VEREDICTOS E SENTENÇAS
Sentença de Absolvição
Directorium Inquisitorum
Primeiro tipo de final
de processo: o réu, depois de responder a um processo comum, e depois de as opiniões de
especialistas serem ouvidas, fica totalmente livre de qualquer crime de heresia.

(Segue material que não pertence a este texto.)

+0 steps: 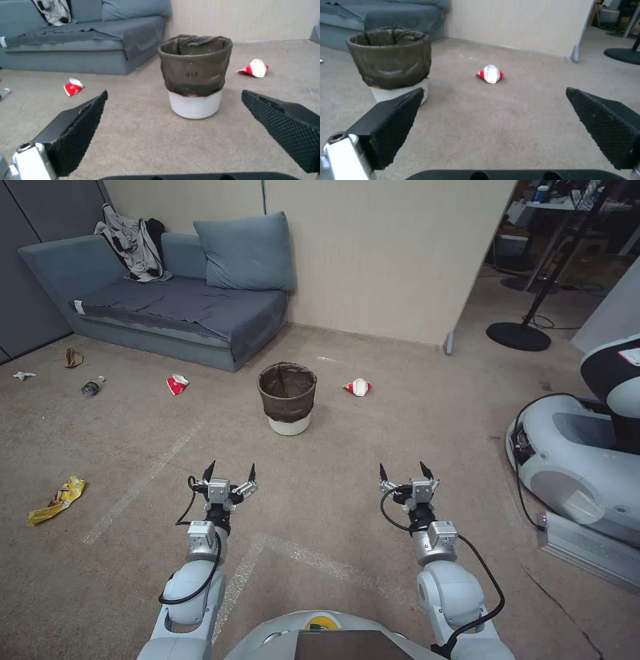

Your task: Pick up the trash bin, then pick up the garbage from the floor and place it into the trash bin.

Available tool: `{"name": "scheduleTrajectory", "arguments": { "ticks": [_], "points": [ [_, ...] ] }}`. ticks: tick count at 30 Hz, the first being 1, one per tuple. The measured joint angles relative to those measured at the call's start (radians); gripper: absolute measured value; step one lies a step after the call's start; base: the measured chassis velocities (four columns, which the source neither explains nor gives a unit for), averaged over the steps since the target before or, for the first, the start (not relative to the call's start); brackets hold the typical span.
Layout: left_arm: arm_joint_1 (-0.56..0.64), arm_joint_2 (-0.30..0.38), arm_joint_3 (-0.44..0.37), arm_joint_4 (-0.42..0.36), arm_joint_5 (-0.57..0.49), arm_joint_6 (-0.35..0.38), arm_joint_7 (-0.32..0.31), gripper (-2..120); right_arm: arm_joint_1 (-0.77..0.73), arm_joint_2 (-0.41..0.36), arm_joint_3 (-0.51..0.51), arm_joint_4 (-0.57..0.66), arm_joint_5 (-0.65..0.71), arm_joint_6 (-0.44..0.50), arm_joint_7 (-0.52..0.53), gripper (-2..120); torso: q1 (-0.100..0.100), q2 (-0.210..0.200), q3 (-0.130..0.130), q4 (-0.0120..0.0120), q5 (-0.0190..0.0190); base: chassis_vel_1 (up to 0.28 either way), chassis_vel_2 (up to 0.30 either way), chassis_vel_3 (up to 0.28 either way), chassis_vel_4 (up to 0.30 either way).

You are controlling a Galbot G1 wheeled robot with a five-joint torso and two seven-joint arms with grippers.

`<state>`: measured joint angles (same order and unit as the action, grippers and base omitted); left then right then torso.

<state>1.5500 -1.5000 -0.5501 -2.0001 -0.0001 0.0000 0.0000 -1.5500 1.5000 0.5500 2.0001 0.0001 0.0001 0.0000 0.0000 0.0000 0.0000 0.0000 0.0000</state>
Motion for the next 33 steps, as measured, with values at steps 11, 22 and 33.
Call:
{"name": "scheduleTrajectory", "arguments": {
  "ticks": [11,22,33],
  "points": [
    [0.0,0.0,0.0,0.0,0.0,0.0,0.0,100,0.0,0.0,0.0,0.0,0.0,0.0,0.0,100,0.0,0.0,0.0,0.0,0.0,0.0,0.0,0.0,0.0],
    [0.002,0.0,0.0,-0.002,0.0,0.0,0.0,100,-0.001,0.0,0.0,0.002,0.0,0.0,0.0,100,0.0,0.0,0.0,0.0,0.0,0.0,0.0,0.0,0.0],
    [0.073,-0.01,0.02,-0.11,0.003,0.018,-0.015,100,-0.06,0.017,0.017,0.121,0.011,-0.026,-0.003,100,0.0,0.0,0.0,-0.0003,-0.0003,0.0,0.0,0.0,0.0]
  ]
}}
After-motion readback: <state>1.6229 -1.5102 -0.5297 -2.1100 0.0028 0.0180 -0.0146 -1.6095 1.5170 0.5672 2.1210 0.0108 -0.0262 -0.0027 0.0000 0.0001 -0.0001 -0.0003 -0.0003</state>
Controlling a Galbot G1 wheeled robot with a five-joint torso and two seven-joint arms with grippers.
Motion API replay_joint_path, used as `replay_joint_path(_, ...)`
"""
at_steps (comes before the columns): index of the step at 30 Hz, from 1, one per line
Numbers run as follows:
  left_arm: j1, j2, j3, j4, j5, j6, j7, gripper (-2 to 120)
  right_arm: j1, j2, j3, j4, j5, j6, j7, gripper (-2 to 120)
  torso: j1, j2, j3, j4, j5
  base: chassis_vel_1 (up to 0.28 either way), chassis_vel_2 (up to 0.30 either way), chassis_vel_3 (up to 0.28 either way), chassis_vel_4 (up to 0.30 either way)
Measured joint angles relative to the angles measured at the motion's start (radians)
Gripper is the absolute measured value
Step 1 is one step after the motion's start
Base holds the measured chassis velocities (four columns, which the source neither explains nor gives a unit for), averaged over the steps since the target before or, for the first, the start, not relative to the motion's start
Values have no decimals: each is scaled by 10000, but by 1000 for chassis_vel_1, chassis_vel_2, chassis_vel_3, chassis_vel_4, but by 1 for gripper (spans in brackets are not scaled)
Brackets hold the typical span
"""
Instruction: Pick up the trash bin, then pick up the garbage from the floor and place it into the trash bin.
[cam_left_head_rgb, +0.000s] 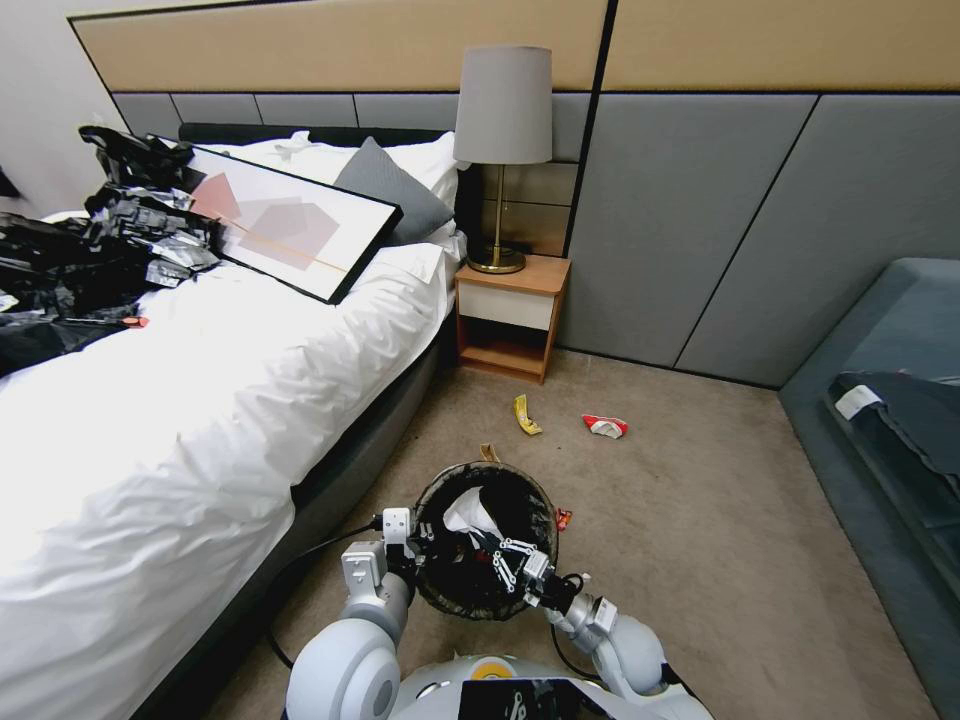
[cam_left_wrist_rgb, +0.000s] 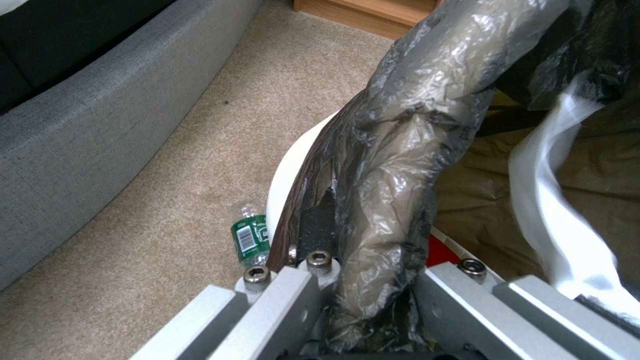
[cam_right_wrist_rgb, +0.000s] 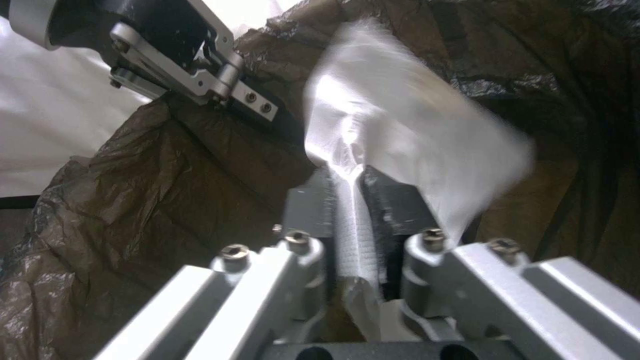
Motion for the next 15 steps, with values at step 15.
replay_joint_path(15, 5, 9, -15, -10, -10, 13, 7, 0, -153, -44, 100, 291, 28, -27, -90, 75, 0, 0, 0, 0, 0, 0, 0, 0, 0)
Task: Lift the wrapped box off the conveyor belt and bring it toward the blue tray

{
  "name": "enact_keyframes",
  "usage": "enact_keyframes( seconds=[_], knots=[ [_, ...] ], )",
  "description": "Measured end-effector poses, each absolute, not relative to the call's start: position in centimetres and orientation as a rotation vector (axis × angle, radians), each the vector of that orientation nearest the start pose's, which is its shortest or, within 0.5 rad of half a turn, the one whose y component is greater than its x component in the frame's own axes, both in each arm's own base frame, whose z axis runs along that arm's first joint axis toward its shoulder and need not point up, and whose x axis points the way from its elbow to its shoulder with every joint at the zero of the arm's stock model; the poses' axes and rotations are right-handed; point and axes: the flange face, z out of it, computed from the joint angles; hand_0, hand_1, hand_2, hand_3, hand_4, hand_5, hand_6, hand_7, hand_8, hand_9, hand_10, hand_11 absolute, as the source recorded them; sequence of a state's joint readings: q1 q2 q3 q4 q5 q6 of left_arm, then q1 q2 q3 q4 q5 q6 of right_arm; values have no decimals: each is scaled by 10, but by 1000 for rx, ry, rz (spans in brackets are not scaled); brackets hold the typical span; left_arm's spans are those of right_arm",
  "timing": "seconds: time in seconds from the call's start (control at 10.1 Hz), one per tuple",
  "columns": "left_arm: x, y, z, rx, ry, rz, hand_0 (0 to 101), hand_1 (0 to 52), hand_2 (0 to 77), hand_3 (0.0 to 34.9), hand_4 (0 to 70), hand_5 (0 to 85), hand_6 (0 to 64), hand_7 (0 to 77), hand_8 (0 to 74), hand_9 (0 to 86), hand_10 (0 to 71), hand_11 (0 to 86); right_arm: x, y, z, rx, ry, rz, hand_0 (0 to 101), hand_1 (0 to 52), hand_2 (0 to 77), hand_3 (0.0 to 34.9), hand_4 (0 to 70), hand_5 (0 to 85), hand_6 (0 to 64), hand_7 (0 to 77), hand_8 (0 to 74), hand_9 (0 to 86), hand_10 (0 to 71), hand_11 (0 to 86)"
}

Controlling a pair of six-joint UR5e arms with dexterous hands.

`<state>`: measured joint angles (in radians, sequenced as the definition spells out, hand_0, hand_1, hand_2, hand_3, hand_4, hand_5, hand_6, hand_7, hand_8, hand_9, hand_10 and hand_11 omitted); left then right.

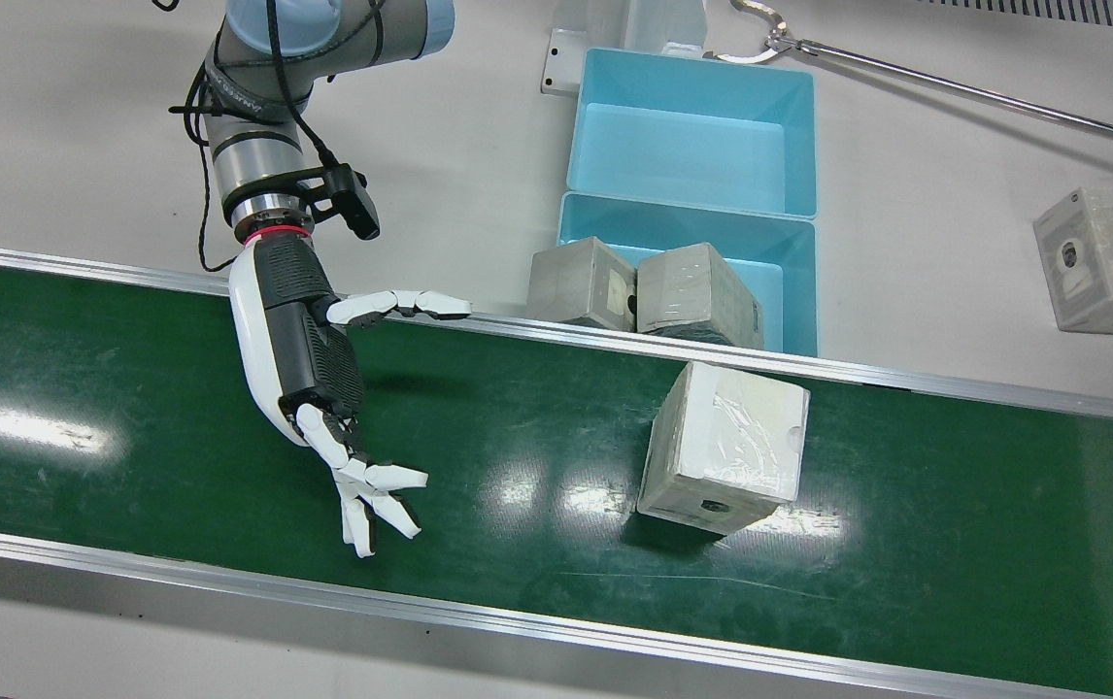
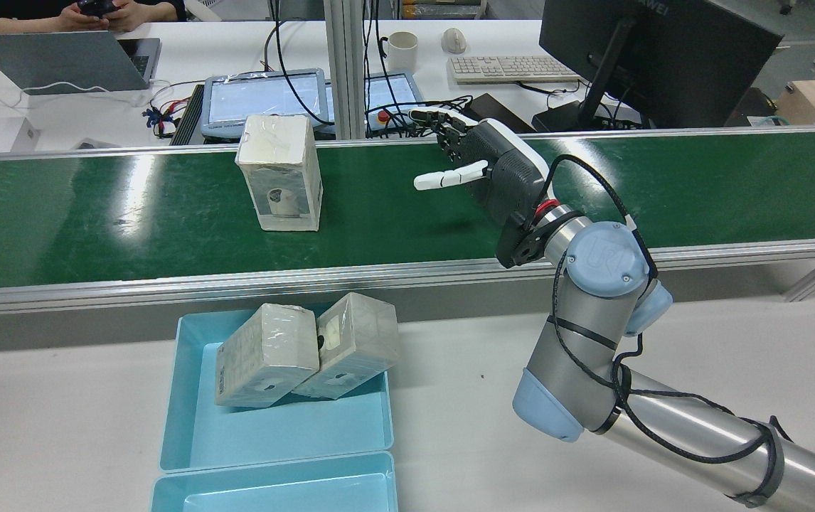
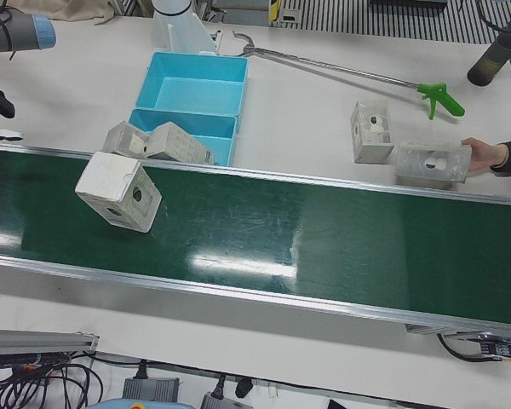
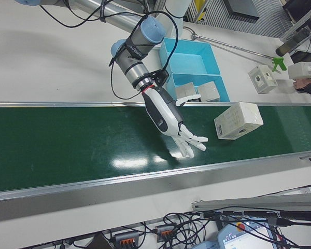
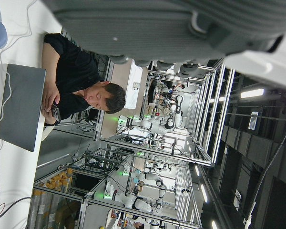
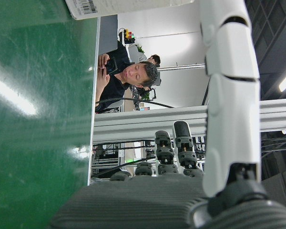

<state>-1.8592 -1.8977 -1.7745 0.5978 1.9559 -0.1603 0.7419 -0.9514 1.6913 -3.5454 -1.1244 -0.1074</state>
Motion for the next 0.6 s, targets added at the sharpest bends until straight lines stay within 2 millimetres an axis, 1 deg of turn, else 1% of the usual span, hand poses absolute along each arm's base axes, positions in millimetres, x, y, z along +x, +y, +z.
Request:
enact_keyframes(
  seconds=[0.2,0.6],
  knots=[
    [-251,-510,472,-310,2174,-2335,0,0,11,0,0,11,5,5,5,0,5,5,-364,-572,309,539,2639,-1957,494,158,109,0,98,229,55,65,11,33,0,5],
    [-251,-510,472,-310,2174,-2335,0,0,5,0,0,11,5,5,5,0,5,5,-368,-571,307,545,2643,-1956,494,164,114,0,98,229,55,65,11,33,0,5]
  ],
)
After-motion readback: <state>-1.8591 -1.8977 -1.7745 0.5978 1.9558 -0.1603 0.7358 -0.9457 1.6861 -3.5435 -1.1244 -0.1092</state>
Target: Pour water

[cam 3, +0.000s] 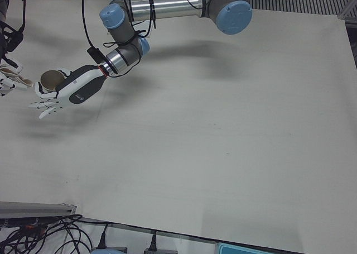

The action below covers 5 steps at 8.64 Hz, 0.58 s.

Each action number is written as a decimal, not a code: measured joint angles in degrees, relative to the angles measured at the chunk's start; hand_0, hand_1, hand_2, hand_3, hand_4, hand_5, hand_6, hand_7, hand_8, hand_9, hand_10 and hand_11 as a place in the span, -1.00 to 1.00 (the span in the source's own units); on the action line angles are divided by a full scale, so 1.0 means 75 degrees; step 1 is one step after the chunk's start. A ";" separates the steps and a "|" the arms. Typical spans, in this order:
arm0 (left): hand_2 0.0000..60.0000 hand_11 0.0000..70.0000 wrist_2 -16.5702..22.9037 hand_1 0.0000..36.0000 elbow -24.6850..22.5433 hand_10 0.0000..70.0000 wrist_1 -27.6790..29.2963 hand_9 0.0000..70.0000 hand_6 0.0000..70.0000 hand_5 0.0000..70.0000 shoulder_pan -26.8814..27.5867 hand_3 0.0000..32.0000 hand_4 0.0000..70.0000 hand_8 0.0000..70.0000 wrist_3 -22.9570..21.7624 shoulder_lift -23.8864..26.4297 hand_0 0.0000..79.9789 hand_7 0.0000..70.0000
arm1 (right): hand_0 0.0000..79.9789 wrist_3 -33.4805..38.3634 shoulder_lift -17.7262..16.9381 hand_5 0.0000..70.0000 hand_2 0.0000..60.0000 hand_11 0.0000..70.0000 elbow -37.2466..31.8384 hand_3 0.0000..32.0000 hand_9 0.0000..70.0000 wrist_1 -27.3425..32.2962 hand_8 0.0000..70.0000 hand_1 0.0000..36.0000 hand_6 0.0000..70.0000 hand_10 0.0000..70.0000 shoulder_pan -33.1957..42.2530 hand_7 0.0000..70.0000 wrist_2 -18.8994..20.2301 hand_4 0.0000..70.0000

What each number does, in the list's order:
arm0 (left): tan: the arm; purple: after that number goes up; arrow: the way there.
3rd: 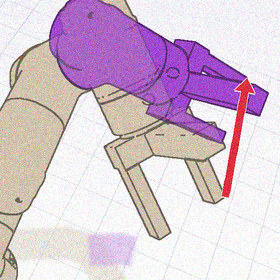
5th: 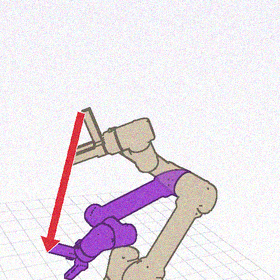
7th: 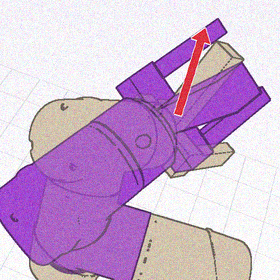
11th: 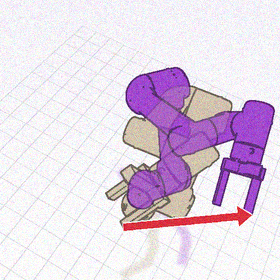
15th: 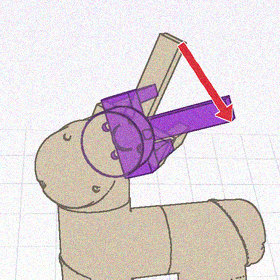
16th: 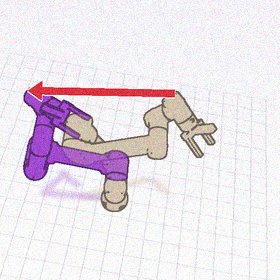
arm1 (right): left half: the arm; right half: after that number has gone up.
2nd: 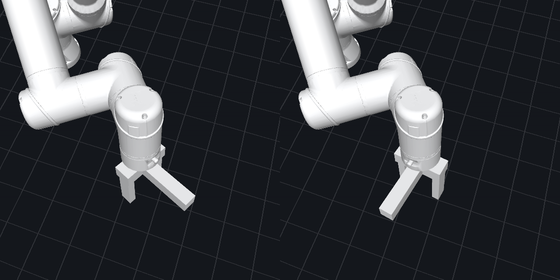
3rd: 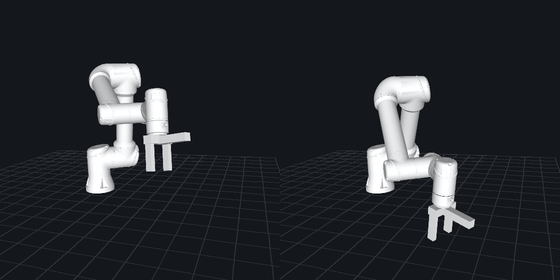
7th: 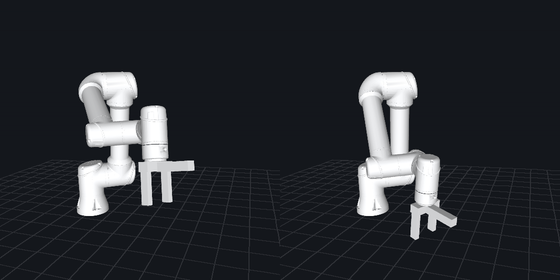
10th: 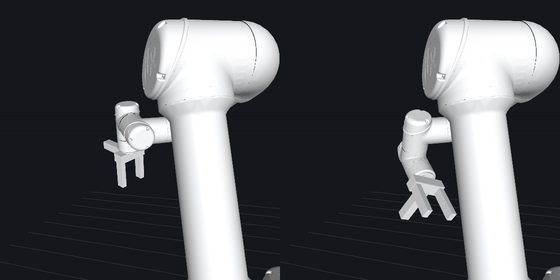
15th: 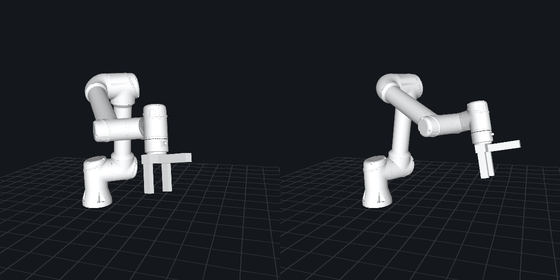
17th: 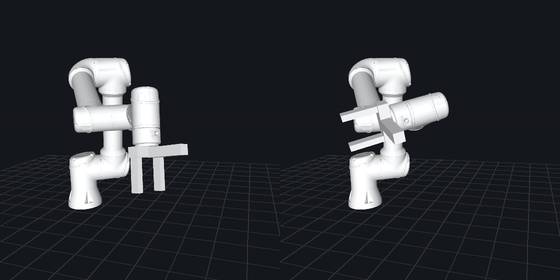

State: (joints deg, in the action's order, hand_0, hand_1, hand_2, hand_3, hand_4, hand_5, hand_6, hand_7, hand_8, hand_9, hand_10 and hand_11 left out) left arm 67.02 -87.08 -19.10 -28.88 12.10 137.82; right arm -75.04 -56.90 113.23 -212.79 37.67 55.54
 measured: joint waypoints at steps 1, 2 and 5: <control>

É o caso
do réu que não foi indicado como herege nem pela própria confissão nem pelo testemunho
dos fatos, nem tampouco pelos legítimos depoimentos das testemunhas e que, além disso,
não aparece como suspeito nem apontado do crime de que o acusam.
Em casos como este, procede-se da seguinte maneira: o inquisidor ou o bispo (ou ambos,
embora não tenham que atuar juntos quando se trata de absolvição) entrega ao réu uma
sentença de absolvição com o teor seguinte:
"Nós, frei Fulano
de Tal, da Ordem dos Pregadores, inquisidor etc.: visto que tu, Fulano de Tal, residente
em..., diocese de..., foste alvo de uma acusação de heresia cujo teor é o seguinte
(etc.);
Visto que tais fatos, apesar da sua natureza, exigiam necessariamente nossa atenção e
vigilância;
Investigamos tudo de que te acusavam para sabermos a verdade e, por essa razão, recebemos
e analisamos testemunhas, concedemos-te a assistência de um defensor, fizemos tudo que
era preciso fazer segundo as disposições canônicas;
Visto que examinamos todo esse material, solicitamos a opinião de juristas e teólogos;
Tomando assento no nosso Tribunal, em conformidade com a nossa função de juiz, com o
olhar fixo apenas em Deus e interessado apenas na verdade, com os Sagrados Evangelhos
diante de nós, a fim de que nosso julgamento emane da face de Deus e para que nossos
olhos vejam a verdade,
Pronunciamos nossa sentença definitiva da seguinte maneira:
Invocando o nome de Cristo,
Não encontrando - em tudo o que vimos e ouvimos, no que foi proposto nesta causa - nada
que tenha legitimimamente provocado por que foste 'denunciado', dizemos, declaramos e
sentenciamos que não há e não houve nada contra ti que possa considerar-te herege ou
suspeito de heresia.
Eis a razão por que te liberamos, através desta sentença do julgamento inquisitorial.
Dado em tal lugar etc."
O inquisidor tomará
cuidado para não declarar em sua sentença de absolvição que o acusado é inocente ou
isento, e sim esclarecer bastante que nada foi legitimamente provado contra ele; desta
forma, se, mais tarde, trazido novamente diante do Tribunal, for indiciado por causa de
qualquer crime, possa ser condenado sem problemas, apesar da sentença de absolvição.
Le Manuel des Inquisiteurs, Manaual dos Inquisidores (Directorium Inquisitorum), Nicolau Eymerich, 1376 revisto por Fco. de La Peña, 1578. Traduzido para o francês em 1973 por Louis Sala-Moulins.